Part two addresses the social cost of carbon. Chapter five presents a detailed analysis of work done to estimate the monetary value of world-wide damage done by anthropogenic CO2 emissions, then chapter six offers a similar examination of the social costs of greenhouse gases. The marginal damage costs of CO2 emissions are defined as the net present value of the difference in monetized climate-change impacts induced by an infinitesimally small change in current emissions of CO2; chapter seven examines the difficulties surrounding the use of such estimates.

Part three covers tradable permits and carbon taxes. In chapter eight their role in climate-change policy is explored, while chapter nine discusses the interaction of cap-and-trade emissions trading schemes for CO2 with and within a wider range of climate-policy instruments.

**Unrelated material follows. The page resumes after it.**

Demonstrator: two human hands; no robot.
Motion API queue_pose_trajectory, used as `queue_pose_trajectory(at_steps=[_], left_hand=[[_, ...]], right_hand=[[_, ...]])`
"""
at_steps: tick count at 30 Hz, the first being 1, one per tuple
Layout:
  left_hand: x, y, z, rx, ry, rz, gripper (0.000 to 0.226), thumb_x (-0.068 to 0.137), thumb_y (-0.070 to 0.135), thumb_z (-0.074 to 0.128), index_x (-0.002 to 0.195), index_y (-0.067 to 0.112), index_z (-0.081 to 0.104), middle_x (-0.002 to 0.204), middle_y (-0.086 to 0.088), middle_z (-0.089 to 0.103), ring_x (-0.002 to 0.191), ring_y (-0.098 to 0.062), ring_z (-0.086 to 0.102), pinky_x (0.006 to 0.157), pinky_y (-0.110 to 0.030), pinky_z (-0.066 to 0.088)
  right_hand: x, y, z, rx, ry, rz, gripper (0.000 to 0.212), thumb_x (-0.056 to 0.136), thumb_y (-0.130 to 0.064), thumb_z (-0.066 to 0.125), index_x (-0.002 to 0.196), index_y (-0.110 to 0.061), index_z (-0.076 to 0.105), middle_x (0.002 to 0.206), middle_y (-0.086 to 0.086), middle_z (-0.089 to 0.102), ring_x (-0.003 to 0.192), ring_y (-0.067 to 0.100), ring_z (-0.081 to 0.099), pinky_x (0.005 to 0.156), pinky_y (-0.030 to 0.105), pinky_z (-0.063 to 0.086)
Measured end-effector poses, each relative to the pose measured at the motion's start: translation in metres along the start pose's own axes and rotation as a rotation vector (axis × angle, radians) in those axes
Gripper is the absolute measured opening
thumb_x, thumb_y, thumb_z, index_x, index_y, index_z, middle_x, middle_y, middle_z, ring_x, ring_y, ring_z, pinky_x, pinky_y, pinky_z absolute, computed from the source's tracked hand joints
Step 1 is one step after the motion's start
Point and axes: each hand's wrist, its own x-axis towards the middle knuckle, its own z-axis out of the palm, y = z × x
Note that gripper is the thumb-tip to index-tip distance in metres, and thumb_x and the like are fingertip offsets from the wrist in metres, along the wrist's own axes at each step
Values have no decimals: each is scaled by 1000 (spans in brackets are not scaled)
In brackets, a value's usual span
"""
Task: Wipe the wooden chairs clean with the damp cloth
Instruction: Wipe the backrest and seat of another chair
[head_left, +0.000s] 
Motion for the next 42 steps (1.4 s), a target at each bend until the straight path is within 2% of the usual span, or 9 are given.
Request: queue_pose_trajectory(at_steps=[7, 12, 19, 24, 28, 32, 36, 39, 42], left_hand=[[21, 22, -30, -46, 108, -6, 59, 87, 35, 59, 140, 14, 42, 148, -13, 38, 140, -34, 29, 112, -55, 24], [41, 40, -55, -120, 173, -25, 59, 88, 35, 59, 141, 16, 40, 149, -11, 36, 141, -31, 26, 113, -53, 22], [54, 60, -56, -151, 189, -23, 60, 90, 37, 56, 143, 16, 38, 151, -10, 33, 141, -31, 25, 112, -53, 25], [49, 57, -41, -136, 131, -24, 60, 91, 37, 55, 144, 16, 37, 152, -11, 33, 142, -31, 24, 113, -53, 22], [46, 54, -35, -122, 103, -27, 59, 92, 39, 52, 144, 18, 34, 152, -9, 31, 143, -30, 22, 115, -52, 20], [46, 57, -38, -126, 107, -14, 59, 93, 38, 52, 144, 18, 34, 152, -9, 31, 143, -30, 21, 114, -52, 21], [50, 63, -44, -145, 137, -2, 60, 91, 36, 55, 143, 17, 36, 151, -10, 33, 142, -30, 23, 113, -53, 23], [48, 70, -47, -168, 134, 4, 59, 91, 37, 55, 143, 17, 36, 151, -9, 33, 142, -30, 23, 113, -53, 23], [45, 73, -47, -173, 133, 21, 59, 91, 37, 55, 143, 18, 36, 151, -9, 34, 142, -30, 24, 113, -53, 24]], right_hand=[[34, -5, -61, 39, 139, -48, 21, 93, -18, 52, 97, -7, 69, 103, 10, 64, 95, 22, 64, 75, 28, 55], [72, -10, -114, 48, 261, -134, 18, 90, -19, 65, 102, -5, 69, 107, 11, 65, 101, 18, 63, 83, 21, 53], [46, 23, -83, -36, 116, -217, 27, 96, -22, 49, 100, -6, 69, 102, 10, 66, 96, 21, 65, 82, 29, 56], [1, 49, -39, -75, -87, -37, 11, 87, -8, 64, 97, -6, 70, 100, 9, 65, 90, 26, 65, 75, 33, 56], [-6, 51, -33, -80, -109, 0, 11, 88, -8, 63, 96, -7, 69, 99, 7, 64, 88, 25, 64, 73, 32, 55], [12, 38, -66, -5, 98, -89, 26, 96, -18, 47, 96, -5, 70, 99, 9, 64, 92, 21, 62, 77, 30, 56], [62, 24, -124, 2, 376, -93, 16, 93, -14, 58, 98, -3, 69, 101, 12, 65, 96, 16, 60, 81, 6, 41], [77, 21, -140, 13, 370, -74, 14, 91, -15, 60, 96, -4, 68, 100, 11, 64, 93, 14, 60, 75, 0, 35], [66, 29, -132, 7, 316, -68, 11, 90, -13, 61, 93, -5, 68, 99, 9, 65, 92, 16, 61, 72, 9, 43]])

Fiscal interactions and the case for carbon taxes over grandfathered carbon permits are examined in chapter ten, which proffers the case for an internationally harmonised carbon tax. Chapter eleven looks at the implications for compliance, monitoring, and enforcement arising from the use of tradable permits in climate-change, air and water pollutants and natural resources.

Part four is devoted to consideration of Kyoto. The Protocol is put under the microscope in chapter twelve which broadly concludes that it is a ‘deeply flawed’ agreement both economically and practically. Chapter thirteen explores the potential for building on Kyoto - an enhanced Kyoto Plus policy. The final part contains two chapters which address institutional design and energy policy. Chapter fourteen considers the necessary elements to be included in a credible carbon policy. Contingent upon such a policy is the need to design an energy policy able to meet multiple objectives of which a reduction in carbon emissions is only one.

The work will interest scholars and students, policy researchers and policy makers, environmentalists and green politicians engaged in climate-change issues.

Dieter Helm is an economist specialising in the environment, regulation and the utilities. He is Official Fellow in Economics at New College, Oxford, and holds a number of advisory board appointments, including the Council for Science and Technology, and is Chair of the DEFRA Academic Economic Panel. He is a member of the Sustainable Energy Policy Advisory Board, and the Ministerial Task Force on Sustainable Development.